Нет теперь веселого Яшки, не с кем словом переброситься, переругнуться слегка, не с кем партию сгонять. Наум сидел за столом, мрачно перебирал пластмассовые фигурки и всё думал о бедном Яше, которого хоронили всем хостелем — один как перст остался: сын давно погиб — альпинистом был и со скалы сорвался, а жену, с которой вместе репатриировались, уже пять лет как похоронил. Вспоминал он ее чуть ли не каждый день, «лучше Фаечки на свете женщины нет и никогда не будет».

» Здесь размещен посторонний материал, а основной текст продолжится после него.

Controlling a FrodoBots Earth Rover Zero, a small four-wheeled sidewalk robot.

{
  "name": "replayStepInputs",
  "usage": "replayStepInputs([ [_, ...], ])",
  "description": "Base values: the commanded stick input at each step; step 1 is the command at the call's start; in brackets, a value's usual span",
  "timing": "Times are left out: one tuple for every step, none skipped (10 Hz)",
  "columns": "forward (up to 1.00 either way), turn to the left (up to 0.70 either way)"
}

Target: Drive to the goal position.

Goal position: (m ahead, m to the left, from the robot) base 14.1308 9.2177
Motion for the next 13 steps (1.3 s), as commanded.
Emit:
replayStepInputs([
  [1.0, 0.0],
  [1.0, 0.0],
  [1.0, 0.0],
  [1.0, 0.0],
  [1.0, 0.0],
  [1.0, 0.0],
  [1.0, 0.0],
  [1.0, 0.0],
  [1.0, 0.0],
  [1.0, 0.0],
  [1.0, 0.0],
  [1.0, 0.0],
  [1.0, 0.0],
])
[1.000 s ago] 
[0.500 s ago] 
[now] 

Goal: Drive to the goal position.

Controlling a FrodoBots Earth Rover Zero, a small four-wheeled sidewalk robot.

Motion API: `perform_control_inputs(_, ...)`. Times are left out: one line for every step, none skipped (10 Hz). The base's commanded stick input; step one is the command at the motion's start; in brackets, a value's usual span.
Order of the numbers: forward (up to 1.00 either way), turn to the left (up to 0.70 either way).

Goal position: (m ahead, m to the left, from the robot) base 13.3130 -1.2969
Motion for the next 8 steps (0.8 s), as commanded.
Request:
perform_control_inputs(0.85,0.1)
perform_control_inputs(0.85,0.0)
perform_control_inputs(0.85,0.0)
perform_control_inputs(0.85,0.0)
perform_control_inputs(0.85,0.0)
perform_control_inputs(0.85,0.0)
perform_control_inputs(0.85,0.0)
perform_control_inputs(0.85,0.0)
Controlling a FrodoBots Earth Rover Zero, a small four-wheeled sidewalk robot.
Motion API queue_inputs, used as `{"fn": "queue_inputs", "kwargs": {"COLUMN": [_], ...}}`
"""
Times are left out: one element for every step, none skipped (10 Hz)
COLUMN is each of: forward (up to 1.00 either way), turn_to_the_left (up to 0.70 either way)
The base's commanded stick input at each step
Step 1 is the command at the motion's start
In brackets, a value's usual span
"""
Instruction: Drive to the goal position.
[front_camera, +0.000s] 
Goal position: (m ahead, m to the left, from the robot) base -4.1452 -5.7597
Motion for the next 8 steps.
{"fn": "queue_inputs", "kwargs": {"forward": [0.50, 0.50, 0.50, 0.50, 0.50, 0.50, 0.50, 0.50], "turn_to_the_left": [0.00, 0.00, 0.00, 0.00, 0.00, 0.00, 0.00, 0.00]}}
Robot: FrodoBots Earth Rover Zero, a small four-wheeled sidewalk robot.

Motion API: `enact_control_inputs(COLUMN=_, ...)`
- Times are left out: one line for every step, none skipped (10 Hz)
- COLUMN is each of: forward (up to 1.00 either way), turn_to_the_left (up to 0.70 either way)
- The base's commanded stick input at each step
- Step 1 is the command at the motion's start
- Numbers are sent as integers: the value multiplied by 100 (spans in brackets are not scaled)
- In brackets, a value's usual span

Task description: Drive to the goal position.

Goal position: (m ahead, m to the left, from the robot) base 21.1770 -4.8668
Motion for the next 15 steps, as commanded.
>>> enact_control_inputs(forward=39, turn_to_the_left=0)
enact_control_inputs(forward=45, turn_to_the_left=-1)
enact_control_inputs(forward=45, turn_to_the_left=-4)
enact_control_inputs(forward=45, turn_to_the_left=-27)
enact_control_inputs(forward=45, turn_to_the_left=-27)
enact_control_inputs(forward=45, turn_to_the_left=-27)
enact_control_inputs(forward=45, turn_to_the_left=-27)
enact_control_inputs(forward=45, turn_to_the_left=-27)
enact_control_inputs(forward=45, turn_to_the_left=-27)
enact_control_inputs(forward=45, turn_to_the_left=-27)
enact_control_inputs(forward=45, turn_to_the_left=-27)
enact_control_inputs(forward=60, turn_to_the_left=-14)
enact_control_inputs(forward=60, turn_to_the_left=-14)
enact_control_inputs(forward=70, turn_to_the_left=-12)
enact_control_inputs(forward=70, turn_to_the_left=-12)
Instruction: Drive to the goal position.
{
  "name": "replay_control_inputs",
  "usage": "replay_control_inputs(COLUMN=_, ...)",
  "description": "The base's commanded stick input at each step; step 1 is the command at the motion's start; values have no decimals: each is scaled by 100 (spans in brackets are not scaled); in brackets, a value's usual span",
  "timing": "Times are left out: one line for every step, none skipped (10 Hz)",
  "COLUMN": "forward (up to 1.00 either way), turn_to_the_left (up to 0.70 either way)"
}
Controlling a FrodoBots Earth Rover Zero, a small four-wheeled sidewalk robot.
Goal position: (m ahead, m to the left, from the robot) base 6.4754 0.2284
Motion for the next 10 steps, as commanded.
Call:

— Я один что-то на свете задержался, зачем, не знаю, наверно, чтобы с тобой в шахматы играть, — говорил Яша, «съедая» с ухмылкой ладью у Наума и поглядывая хитрыми глазками из-под седых, смешно торчащих кустиками бровей. — Чего скуксился? — бросал он острый взгляд на приятеля. — Опять болит, язви ее в душу! Так зачем ты лопал сегодня эти жареные блины?.. Ах, угостили, на халяву-то всё сладко! Уксусом не угощали? Говорят, он на халяву лучше всего! И я знаю, кто тебя угощал! Маня, что против меня живет. Она ко мне пару раз с угощением подкатывалась, ха-ха, тоже с блинами, но я ни-ни, наотрез! Раз возьмешь, два, на третий прилипнет. Женщинам ведь возраст не помеха, это мы, старичье, ни на что не годные. А может, ты еще герой? Ну-ну, не куксись, пройдет твоя язва… рано или поздно. А Маня, вижу, на тебя свои старые глазки положила, смотри, — Яша погрозил пальцем, — не поддавайся, ты глянь, какая она толстая — придавит!